[Data records]
'''
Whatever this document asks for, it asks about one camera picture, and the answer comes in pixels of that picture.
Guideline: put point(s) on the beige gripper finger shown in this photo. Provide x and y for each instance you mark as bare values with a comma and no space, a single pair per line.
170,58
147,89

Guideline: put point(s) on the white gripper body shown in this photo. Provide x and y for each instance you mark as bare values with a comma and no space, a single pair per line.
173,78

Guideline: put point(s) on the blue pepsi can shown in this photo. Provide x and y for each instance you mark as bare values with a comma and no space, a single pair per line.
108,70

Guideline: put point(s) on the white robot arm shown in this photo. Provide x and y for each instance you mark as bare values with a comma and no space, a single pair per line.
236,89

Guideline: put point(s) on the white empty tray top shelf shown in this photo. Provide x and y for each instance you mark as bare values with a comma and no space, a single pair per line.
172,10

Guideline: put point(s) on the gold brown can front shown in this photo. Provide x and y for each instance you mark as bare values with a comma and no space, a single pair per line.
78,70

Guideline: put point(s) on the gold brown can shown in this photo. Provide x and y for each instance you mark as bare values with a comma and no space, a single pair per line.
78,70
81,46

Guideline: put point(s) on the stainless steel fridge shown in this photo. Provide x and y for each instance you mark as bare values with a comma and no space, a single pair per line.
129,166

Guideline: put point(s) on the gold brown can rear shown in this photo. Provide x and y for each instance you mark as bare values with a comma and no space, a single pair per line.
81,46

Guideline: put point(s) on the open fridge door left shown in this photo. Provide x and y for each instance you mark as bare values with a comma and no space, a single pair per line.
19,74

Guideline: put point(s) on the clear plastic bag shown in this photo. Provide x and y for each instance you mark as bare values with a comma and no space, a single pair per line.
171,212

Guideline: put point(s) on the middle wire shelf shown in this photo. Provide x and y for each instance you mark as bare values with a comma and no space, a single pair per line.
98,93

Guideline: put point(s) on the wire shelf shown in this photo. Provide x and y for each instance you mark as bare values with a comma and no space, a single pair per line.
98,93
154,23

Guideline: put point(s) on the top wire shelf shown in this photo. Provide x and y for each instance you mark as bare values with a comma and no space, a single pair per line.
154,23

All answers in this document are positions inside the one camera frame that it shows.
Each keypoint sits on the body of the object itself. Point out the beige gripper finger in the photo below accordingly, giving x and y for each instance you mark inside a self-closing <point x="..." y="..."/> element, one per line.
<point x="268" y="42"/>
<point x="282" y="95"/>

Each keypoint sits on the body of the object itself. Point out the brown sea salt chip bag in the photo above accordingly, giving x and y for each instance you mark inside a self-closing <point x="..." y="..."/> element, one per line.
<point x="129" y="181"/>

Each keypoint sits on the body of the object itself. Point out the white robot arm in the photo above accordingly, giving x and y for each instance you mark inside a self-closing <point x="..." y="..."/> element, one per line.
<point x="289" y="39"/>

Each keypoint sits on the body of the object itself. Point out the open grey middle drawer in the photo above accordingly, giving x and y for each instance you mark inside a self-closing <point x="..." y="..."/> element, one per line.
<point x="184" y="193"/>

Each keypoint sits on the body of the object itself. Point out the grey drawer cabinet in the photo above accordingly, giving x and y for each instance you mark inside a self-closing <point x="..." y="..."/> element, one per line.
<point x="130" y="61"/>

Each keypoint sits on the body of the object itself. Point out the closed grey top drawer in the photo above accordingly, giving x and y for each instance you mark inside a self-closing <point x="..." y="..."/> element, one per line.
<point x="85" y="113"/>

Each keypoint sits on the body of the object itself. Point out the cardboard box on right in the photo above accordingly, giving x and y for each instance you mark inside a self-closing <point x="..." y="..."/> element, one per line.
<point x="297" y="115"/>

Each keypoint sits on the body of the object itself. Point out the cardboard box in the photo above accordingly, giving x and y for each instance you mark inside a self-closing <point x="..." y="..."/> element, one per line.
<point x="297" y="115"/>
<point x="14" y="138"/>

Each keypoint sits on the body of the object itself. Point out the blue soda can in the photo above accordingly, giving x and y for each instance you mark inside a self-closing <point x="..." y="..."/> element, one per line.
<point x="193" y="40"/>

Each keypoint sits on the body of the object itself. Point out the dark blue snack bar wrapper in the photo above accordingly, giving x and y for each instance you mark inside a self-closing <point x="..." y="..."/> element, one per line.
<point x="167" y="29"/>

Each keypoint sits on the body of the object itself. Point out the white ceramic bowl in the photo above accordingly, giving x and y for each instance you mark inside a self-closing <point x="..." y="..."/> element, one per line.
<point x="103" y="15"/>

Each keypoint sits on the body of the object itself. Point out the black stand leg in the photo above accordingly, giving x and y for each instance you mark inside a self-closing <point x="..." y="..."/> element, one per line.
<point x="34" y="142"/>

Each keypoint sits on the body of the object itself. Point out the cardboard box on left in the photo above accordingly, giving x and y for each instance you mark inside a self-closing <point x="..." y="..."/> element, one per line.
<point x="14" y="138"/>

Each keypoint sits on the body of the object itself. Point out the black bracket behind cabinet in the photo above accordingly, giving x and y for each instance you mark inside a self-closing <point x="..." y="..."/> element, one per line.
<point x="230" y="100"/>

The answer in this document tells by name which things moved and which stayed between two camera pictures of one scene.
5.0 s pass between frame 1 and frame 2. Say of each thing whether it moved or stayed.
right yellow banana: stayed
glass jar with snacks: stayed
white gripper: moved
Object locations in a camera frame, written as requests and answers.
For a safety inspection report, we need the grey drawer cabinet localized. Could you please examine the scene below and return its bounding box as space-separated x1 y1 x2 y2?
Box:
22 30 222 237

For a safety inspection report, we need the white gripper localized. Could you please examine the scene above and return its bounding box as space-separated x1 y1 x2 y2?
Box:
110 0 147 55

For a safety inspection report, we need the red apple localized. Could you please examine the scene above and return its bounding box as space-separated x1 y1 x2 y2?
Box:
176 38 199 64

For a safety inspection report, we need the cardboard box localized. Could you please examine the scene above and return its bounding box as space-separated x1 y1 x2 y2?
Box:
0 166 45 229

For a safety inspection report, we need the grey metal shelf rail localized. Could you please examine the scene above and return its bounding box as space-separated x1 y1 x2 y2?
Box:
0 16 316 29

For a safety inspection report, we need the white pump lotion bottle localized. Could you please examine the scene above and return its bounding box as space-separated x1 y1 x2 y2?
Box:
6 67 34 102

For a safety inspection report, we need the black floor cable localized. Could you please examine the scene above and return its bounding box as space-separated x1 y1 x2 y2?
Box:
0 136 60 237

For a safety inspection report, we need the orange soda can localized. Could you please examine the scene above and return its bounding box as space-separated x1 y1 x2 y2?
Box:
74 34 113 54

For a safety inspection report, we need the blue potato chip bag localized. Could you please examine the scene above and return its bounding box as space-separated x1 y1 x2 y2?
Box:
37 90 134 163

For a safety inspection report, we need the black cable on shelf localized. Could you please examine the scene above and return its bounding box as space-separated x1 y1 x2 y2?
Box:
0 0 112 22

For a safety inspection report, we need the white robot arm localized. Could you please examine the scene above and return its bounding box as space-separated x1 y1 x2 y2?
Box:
'''
(Problem description) Select all lines with the word "moved" from the entries above.

(Solution)
The answer in this document tells by name which things moved and which stayed between two camera pictures of one scene.
5.0 s pass between frame 1 and frame 2. Say of each thing whether it moved or stayed.
white gripper: moved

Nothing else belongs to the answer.